What the task requires: Print the listing below from its opening line through the line holding "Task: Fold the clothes", both ends included.

= = = = =

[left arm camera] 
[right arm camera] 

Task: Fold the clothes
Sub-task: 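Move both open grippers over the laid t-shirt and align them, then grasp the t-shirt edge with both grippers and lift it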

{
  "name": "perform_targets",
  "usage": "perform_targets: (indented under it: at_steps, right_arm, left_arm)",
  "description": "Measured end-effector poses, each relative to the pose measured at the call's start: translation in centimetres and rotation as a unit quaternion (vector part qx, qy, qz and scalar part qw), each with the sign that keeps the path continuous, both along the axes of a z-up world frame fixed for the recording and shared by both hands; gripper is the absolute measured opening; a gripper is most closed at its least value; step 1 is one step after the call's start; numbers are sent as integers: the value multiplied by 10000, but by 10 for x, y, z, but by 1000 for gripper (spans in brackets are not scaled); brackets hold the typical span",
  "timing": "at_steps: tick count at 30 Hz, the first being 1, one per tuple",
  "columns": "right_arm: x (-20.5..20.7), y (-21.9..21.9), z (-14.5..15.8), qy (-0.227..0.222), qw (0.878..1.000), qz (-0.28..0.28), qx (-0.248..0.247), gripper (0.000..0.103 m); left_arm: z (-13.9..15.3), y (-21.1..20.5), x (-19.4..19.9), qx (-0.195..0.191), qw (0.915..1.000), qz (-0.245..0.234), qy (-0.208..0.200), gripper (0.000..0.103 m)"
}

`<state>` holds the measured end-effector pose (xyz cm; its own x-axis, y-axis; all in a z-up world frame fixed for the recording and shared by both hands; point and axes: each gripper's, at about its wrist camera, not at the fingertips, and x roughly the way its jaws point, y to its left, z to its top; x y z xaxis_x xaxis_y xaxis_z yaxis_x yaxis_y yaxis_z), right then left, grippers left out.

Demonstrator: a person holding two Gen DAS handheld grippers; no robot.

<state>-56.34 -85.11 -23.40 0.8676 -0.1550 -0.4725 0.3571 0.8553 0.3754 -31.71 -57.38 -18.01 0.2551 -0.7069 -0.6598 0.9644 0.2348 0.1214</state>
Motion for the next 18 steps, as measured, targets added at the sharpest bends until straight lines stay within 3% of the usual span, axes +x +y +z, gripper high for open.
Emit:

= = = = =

Answer space:
[left arm camera] 
[right arm camera] 

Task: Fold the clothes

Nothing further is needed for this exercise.